Quote the entries below from the line with "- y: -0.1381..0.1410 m" through the line with "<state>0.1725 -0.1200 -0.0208", both ends included, and only those lines.

Data extracted from a collection:
* * * * * * *
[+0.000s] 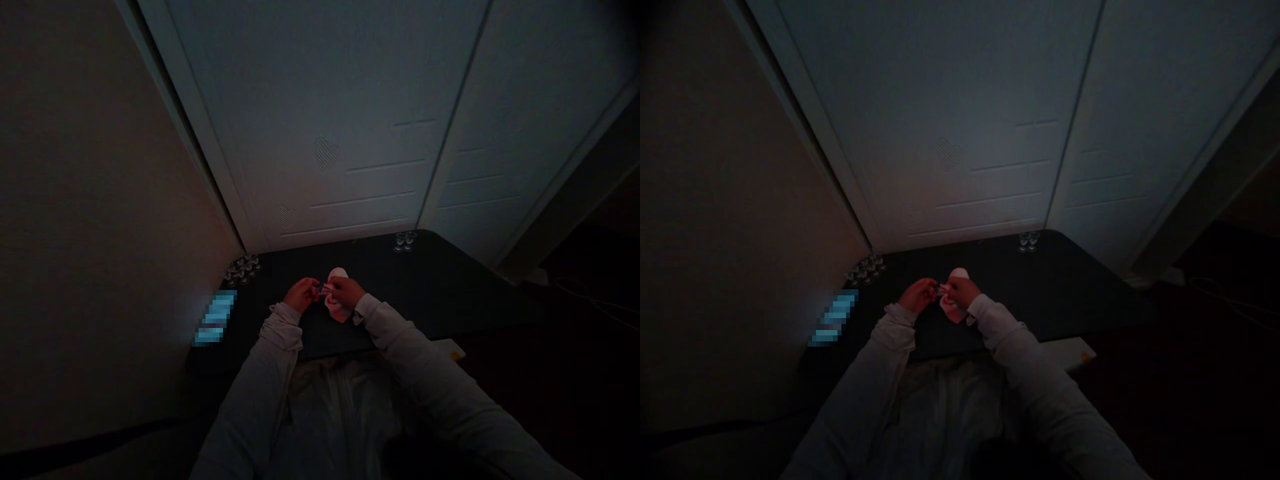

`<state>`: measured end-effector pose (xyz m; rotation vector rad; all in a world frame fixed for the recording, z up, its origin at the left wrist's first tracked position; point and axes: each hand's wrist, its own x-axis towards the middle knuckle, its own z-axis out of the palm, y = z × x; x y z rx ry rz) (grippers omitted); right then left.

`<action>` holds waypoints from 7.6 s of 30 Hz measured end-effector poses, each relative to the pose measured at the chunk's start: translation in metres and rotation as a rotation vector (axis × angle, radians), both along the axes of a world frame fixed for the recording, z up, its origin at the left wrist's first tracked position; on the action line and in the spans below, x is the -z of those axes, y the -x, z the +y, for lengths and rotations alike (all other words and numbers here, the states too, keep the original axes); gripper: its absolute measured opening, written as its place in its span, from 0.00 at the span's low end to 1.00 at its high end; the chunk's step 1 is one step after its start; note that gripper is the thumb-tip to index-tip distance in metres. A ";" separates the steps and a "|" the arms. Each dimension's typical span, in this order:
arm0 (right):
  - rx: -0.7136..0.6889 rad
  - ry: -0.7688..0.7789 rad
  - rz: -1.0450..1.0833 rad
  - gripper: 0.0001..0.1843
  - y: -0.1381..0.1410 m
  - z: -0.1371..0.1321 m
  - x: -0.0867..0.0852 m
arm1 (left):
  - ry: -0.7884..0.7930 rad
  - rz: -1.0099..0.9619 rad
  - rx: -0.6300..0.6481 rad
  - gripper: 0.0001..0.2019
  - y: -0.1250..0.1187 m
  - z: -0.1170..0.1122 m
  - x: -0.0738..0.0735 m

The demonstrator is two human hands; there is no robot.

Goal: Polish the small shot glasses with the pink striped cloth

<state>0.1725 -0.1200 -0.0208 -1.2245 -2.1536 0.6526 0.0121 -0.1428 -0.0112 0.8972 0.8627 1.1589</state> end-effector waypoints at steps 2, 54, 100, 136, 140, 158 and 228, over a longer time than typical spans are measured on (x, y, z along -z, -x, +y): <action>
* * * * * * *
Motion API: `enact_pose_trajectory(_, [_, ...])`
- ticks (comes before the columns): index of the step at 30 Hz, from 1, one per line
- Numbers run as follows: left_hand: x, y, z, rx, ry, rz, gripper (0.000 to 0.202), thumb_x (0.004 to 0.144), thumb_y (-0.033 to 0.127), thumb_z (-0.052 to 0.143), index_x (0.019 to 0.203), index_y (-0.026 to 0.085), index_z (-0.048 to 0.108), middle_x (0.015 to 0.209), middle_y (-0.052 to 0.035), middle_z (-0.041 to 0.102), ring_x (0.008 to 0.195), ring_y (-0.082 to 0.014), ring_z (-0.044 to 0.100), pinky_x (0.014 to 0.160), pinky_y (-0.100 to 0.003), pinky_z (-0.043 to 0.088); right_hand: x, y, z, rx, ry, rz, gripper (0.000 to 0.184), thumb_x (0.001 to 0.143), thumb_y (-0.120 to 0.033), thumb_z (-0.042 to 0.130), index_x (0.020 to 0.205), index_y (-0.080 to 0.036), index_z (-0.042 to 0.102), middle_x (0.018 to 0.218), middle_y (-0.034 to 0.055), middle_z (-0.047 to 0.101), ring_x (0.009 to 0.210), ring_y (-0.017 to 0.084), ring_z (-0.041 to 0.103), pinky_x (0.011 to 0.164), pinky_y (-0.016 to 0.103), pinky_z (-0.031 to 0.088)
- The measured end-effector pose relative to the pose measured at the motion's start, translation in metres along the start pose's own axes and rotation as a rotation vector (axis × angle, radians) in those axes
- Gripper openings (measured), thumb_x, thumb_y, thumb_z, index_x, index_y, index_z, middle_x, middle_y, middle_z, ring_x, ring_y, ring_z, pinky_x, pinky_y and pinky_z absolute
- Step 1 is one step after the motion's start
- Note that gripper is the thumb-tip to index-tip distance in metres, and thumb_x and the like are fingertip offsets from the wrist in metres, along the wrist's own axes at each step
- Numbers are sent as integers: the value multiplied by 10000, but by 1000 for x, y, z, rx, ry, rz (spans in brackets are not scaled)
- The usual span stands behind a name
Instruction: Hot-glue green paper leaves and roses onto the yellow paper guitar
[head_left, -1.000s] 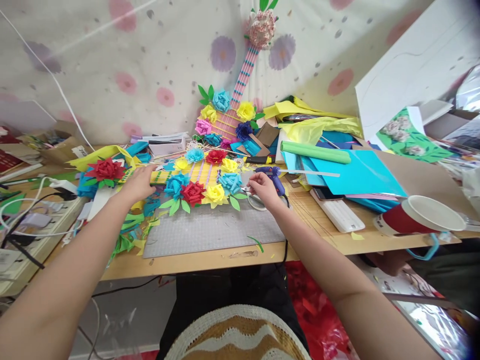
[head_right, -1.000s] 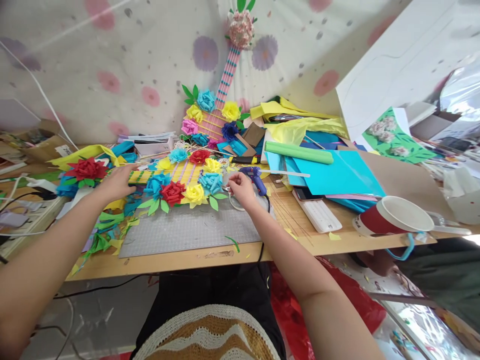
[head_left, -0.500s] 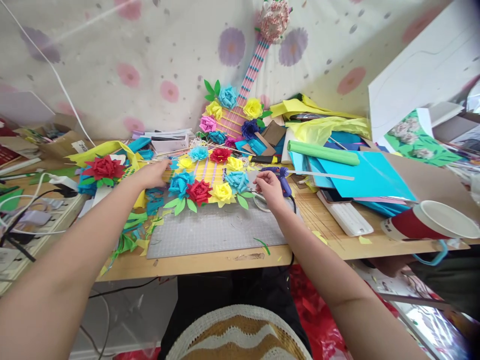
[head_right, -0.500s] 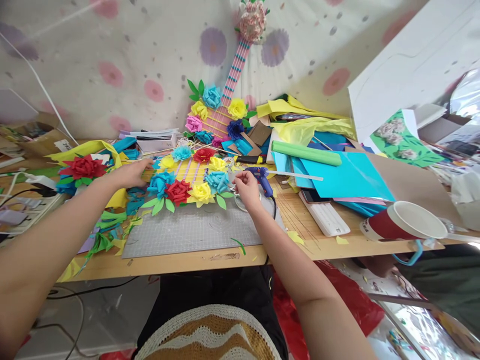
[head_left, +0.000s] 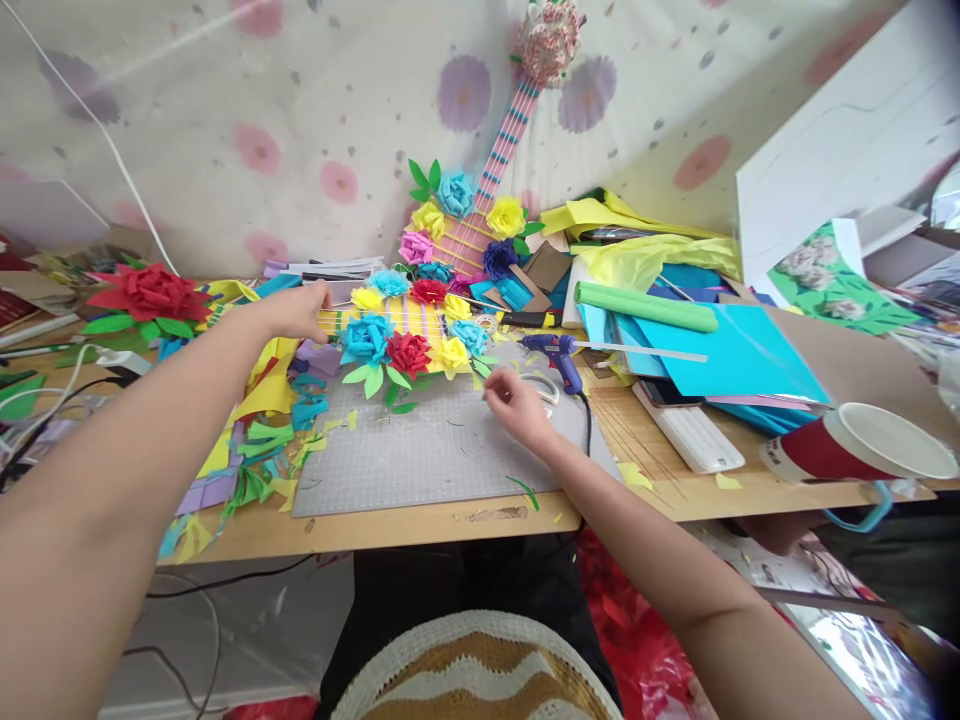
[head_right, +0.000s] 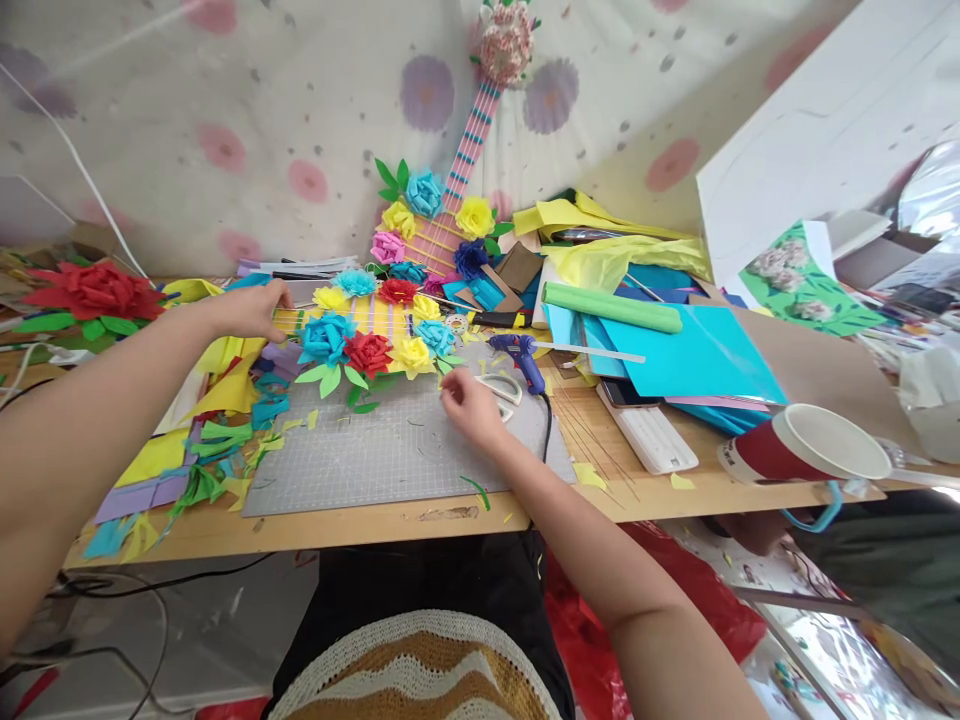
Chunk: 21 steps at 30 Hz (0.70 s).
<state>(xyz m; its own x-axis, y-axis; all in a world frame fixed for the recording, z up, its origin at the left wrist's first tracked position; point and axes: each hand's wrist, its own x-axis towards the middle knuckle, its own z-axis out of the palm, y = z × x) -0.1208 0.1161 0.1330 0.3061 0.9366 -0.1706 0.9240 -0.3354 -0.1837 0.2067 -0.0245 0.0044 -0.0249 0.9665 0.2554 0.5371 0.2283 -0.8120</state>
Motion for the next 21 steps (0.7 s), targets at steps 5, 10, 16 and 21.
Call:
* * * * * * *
__Answer__:
  - y: -0.1381..0.1410 m
  - z: -0.1371..0.1321 m
  - x: -0.0867..0.0852 m
arm1 (left):
  - ry: -0.7884..0.7930 rad
  - rz: -1.0099..0.9619 rad
  - rx: -0.6300..0.6481 rad
  - gripper: 0.0001..0.2019
  - y: -0.1250..0.1187 m
  - z: -0.1170..0.1122 m
  - x: -0.0738..0.0735 m

The demonstrator is two human hands; there is no robot.

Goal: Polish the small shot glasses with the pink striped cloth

<state>0.1725 -0.1200 -0.0208 -1.2245 -2.1536 0.6526 0.0121 -0.1428 -0.0112 0.8972 0.8627 1.1589</state> end-effector waypoints at steps 2, 54, 100, 136, 140, 158 and 228, over a longer time than typical spans are measured on (x, y, z along -z, -x, +y): <action>

The output has been given in full.